Oh, was I going to say something about the music? Where to start, except that Andrew has wisely set up a nonprofit foundation through which to host the series and a number of related ventures, and thus an ongoing program of cultural exchanges that has featured Colombian, Argentine, Mexican, Japanese, and European musicians improvising alongside local musicians and those from anywhere else in the States or beyond.
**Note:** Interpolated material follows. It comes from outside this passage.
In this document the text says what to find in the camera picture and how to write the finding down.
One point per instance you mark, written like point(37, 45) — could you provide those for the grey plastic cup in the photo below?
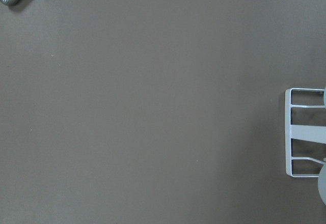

So, the first concert I saw there was the guitarist Michael Gregory Jackson (his first record, with Oliver Lake and Leo Smith, released by ESP in the mid-1970s) with Danish saxophonist Simon Spang-Hanssen (who recorded with John Tchicai back in those same years) and Andrew on drums, who plays at maybe half of the evenings; last night I heard pianist Angelica Sanchez, who lives in Jersey City but is originally from Phoenix, alongside guitarist Omar Tamez, of Monterrey, Mexico, and the Spanish drummer Ramón Lopez, longtime resident of Paris, all artists who have long worked wonders. The music at Soup & Sound is always surprising, well seasoned, and likely to take you somewhere else. And if it’s warm enough out, through the open window the unintended collaboration of someone’s party music might drift in or else the steel pan players rehearsing next door, who are surely unaware of the heady blends being improvised right in this living room.